Кроме этого письма, каждая страница его произведений, каждая строчка его писем написана его собственной рукой. Все договоры, все акты купли-продажи, все дела и поручения, долговые обязательства и векселя и все иски и контр-иски он разбирает без писцов, без секретарей и без советчиков. Он все закупает для дома, лично делает заказы обойщикам и поставщикам, а в более позднее время заботится даже о финансах г-жи Ганской и консультирует своих родных. Он так растрачивает свои силы, он так загружает себя работой, что это граничит с патологией. Бывают мгновения, когда он сам сознает, что такое противоестественное самоистребление неизбежно приведет его к гибели.

«Иногда мне кажется, будто мозг мой воспламенился и мне суждено умереть на обломках моего разума».

И поэтому отдых после таких припадков двухнедельного, трехнедельного беспрерывного труда, когда он не выходит на улицу, всегда до ужаса похож на катастрофу. Он падает наземь, как раненый герой после победы.

«Я сплю восемнадцать часов в сутки. А остальные шесть я ровно ничего не делаю».

Бальзак отдыхает от припадка труда, но этот отдых тоже припадок, и в таком же припадке, если только у него есть еще достаточно сил после завершенного произведения, он бросается в удовольствия. Когда он приходит в себя после опьянения работой, покидает свою келью и появляется среди людей, он все еще не протрезвел окончательно. Когда он оказывается в обществе, в салонах – а уже несколько недель он не слышал человеческого голоса, – он начинает болтать и бахвалиться, не обращая ни малейшего внимания на окружающих. Будто вырвавшись из-под высокого давления, струятся, смеются, шипят и пенятся его слова. Когда он входит в магазин, он, наградивший в своих романах миллионами одних и похитивший их у других, он, как бы все еще находясь в мире иных чисел, бессмысленно швыряет деньги, ничуть не задумываясь над ними и не зная им счета.

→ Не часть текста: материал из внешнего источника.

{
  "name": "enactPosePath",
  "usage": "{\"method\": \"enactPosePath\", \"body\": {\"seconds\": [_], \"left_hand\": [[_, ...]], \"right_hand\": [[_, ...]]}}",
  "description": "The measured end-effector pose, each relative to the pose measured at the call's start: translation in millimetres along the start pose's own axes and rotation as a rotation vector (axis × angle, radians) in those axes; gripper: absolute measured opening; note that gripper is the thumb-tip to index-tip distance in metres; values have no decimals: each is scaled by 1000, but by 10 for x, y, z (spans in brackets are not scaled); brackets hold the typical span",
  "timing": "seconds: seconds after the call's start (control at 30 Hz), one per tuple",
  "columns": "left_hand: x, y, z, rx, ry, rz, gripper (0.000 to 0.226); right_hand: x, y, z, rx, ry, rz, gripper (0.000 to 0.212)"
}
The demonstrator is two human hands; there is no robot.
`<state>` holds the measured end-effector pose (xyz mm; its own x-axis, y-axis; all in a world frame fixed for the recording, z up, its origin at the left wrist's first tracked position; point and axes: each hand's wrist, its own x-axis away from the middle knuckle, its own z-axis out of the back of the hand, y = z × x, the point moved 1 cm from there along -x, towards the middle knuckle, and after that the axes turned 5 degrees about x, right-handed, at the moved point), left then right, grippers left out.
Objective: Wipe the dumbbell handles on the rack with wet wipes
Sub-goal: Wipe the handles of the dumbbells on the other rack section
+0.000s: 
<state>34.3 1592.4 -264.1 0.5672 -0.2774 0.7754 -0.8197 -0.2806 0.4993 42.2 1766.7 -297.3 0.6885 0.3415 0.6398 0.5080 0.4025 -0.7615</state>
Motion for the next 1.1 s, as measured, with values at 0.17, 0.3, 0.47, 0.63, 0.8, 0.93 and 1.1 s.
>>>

В любом из его поступков всегда есть нечто от фантастики и гиперболичности его романов – он все делает с наслаждением. Как суровый, могучий, веселый мореход былых времен, целый год не видавший земли, не спавший в постели и не обнимавший женщины, который, когда корабль после тысячи злоключений возвращается, наконец, домой, высыпает на стол полную мошну, напивается допьяна, дебоширит и просто, чтобы дать выход радости жизни, выбивает оконные стекла; или как чистокровный рысак, который, застоявшись в стойле, не сразу разминается и набирает скорость, но проходит мгновение – и вот он летит вперед, подобно ракете, чтобы освободить напряженные мускулы и ощутить опьянение свободой, – так и Бальзак нарушает свое отшельничество, разряжает свое утомление и замкнутость в те краткие перерывы, которые он позволяет себе между двумя книгами. И тогда являются дуралеи, все эти Гозланы, Верде, все эти никчемные журналисты, продающие каждодневно свои скудные остроты за несколько су, и, словно лилипуты, издеваются над освободившимся от своих пут Гулливером. Они пишут о нем анекдотцы и неукоснительно помещают их в печати – вот, мол, какой смешной, тщеславный, ребячливый дурень этот ваш великий Бальзак! И каждый болван чувствует себя умнее, чем он. И никто из них не понимает, что после такого чудовищного перенапряжения было бы неестественным, если бы этот духовидец вел себя как обычный человек, если бы он, например, аккуратненько вел конторскую книгу, записывал в нее каждый франк и, как лавочник, помещал свои сбережения в четырехпроцентную ренту! Если бы он, который только что был властелином, магом и обитателем царства снов, стал вести себя в реальном мире согласно правилам светских салонов. Если бы он, чей гений так склонен к творческим преувеличениям, был столь же пронырлив, столь же дипломатичен и столь же холодно-расчетлив, как они сами. Им под силу создать только карикатурные изображения той гротескной тени, которую отбрасывает его гигантская фигура на стены эпохи, когда он проходит мимо. Ни один современник не знал о его подлинной сущности, ибо подобно тому как призракам из сказки позволено лишь краткий час скользить легкой тенью по земле, которая им не принадлежит, так и Бальзаку даны лишь краткие миги свободы, и все вновь и вновь должен он возвращаться в темницу своего труда.